Em Noruega há aproximadamente 60.000 nascimentos todos os anos, com o sistema norueguês de compensação aos pacientes (NPE) que recebem 65 reivindicações para ferimento obstétrico à criança. Um estudo precedente pela equipa de investigação actual encontrou que a asfixia era a causa a mais comum para compensação-entre 20 e 25 casos anualmente. A avaliação prévia da pesquisa que a compensação por toda a vida para ferimento causou pela asfixia do nascimento calcula a média de aproximadamente -430.000 ($574.000) em Noruega, com custos mais de 10 vezes mais altamente nos E.U.

“Quando a lesão cerebral ou a morte fetal forem rara durante o parto, quando ocorre os efeitos são devastadores,” explicam o Dr. Stine Andreasen com o departamento da obstetrícia e ginecologia em Nordlandssykehuset (hospital de Nordland) no Corpo, Noruega. “Nosso estudo investiga as reivindicações feitas ao NPE para ferimento ou a morte neurológica depois da asfixia do nascimento.”

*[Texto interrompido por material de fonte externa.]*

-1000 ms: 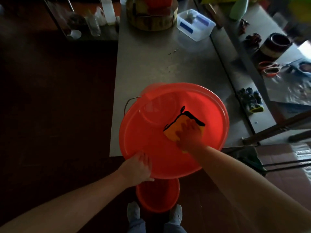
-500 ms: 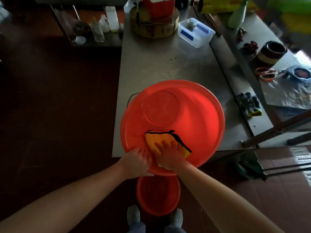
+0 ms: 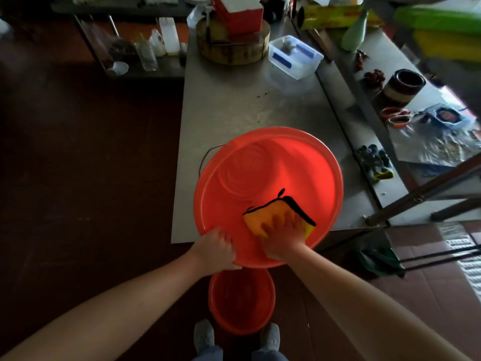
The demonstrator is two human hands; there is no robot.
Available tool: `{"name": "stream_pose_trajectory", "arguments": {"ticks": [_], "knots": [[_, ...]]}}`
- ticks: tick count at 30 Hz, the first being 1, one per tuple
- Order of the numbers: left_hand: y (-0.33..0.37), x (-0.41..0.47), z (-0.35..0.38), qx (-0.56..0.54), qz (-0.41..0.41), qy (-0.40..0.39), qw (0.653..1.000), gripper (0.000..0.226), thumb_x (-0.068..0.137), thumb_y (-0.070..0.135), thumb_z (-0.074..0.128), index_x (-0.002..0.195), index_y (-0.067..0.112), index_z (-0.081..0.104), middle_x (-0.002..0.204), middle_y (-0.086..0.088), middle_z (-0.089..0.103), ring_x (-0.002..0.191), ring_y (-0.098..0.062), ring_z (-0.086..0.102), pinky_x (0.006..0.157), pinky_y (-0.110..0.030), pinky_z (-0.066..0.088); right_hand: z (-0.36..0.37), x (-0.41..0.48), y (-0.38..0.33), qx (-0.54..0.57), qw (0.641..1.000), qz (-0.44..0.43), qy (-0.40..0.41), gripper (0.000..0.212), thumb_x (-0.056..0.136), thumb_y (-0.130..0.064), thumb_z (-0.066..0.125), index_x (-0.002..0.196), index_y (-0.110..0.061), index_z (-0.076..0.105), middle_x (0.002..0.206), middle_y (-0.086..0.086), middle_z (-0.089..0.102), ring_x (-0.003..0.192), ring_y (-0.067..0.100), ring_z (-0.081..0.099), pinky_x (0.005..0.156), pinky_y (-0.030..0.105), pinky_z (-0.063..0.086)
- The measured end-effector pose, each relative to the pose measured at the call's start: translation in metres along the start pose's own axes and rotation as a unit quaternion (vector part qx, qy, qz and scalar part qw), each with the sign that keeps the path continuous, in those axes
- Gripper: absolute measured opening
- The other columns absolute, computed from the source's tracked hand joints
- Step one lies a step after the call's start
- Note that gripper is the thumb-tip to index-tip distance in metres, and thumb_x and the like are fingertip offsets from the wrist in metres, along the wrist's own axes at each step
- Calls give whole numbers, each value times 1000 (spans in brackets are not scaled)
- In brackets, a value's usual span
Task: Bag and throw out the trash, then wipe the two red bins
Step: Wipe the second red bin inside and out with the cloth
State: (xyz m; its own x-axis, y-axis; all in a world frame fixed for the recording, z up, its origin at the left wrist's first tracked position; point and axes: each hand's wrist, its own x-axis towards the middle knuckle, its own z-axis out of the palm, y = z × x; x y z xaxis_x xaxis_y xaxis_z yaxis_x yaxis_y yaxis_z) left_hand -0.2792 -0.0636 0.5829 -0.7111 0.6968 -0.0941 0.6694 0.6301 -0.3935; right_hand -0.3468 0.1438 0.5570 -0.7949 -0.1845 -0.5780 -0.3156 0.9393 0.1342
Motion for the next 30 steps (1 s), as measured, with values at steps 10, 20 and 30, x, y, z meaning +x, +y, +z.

Para o estudo actual, os pesquisadores examinaram 315 reivindicações feitas aos NPE entre 1994 e 2008 que foram associados com a asfixia alegada do nascimento. A equipe olhou os registros do hospital, avaliações por peritos, junto com NPE e decisões de tribunais de justiça. Das reivindicações feitas, havia 161 casos que foram concedidos a compensação.

Os resultados mostram que aquele nos casos compensados lá era 107 infantes que sobreviveram, com as 96 que têm ferimento neurológico, e 54 crianças que morreram. A falha humana era a causa a mais comum da asfixia do nascimento com 50% atribuída à monitoração fetal do inadeuate, falta de 14% do conhecimento clínico, não-conformidade às directrizes clínicas, falha de 11% de 10% pedir o auxílio médico superior, e 4% eram erros na administração da droga. Nos casos do cuidado de qualidade inferior, o ginecologista e a parteira foram documentados como o pessoal responsável em 49% e em 46%, respectivamente.

“Em a maioria de casos compensados, monitoração fetal deficiente conduzida a uma fonte inadequada do oxigênio ao infante,” conclui o Dr. Andreasen. “Treinando para parteiras e ginecologista, junto com os exames oficiais dos livros contábeis de alta qualidade, podia ajudar a reduzir reivindicações para a compensação após a asfixia do nascimento.”